“Trust is good, but control is better”
Sir Ronald Fisher emphasized that a significant p-value is not sufficient evidence for a scientific claim. Other scientists should be able to replicate the study and reproduce a significant result most of the time. Neyman and Pearson formalized this idea when they distinguished type-I errors (a false positive result) and type-II errors (a false negative result). Good experiments should have a low risk of a type-I and type-II error.
To reduce type-II errors, researchers need to conduct studies with a good signal to noise ratio. That is, the population effect size needs to be considerably larger than sampling error so that the observed signal to noise ratio in a sample is large enough to exceed the criterion value for statistical significance. In practice, the significance criterion of p < .05 (two-tailed) corresponds roughly to a signal to noise ratio of 2:1 (z = 1.96). With a 3:1 ratio of the population effect size over sampling error, the probability of a type-II error is only 15% and the chance of replicating a significant result in an exact replication study is 1-0.15 = 85%.
Unfortunately, psychologists are not trained to conduct formal power analyses and often conduct studies with low power (Cohen, 1962). The most direct consequence of this practice is that researchers often fail to find significant results and replication studies fail to confirm original discoveries. However, these replication failures often remain hidden because psychologists used a number of questionable research practices to avoid reporting replication failures. Until today, the use of these practices is not considered a violation of research ethics, although the practice clearly undermines the validity of published results. As Sterling (1959) pointed out, once published results are selected for significance, reporting p < .05 is meaningless because the risk of type-I errors can be much higher than 5%.
In short, the replicability of published results in psychology journals is unknown. Since 2011, a number of publication suggest that many findings in experimental social psychology have low replicability. The Open Science Collaboration conducted actual replication studies and found that only 25% of experiments in social psychology could be replicated. The success rate for the typical between-subject experiment is only 4%.

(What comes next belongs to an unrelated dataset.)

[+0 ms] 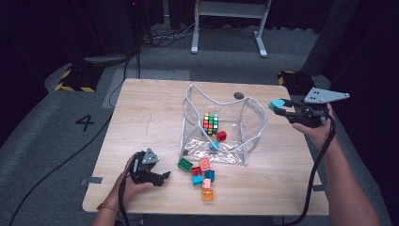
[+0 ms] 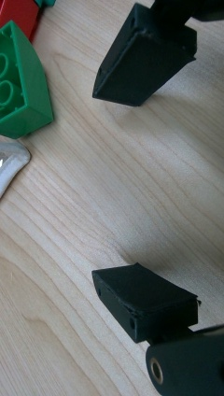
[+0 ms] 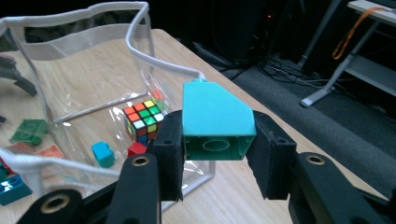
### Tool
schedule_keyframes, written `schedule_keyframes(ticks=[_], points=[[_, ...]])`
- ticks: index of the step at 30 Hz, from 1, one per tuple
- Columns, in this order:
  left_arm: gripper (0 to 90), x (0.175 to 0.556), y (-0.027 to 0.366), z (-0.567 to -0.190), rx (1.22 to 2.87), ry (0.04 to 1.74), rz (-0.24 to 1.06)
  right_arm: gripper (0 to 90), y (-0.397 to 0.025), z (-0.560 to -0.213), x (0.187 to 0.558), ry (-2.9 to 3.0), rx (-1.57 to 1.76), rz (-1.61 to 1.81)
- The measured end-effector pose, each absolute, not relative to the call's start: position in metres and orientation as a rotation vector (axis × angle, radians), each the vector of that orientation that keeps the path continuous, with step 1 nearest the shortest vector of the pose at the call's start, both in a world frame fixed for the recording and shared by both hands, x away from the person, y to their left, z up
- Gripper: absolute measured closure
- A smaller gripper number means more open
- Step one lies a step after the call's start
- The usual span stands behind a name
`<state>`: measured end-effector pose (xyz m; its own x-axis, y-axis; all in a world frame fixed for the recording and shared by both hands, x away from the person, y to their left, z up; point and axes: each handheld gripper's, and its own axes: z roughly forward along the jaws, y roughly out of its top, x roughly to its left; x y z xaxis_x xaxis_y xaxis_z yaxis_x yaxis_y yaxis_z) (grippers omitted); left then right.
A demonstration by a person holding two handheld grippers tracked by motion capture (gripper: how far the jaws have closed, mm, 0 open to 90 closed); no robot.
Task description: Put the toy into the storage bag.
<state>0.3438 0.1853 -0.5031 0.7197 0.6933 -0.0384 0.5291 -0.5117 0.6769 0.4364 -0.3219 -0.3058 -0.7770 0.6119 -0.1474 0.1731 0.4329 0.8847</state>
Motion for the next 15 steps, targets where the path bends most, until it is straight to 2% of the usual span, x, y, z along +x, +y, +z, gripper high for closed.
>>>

Brunner and Schimmack (2018) developed a statistical tool to estimate replicability called z-curve. When I applied z-curve to a representative sample of between-subject experimental social psychology (BS-ESP) results, I obtained an estimate of 32% with a 95%CI ranging from 23% to 39% (Schimmack, 2018). This estimate implies that experimental social psychologists are using questionable research practices to inflate their success rate in published articles from about 30% to 95% (Sterling et al., 1995). Thus, the evidence for many claims in social psychology textbooks and popular books (e.g., Bargh, 2017; Kahneman, 2011) is much weaker than the published literature suggests.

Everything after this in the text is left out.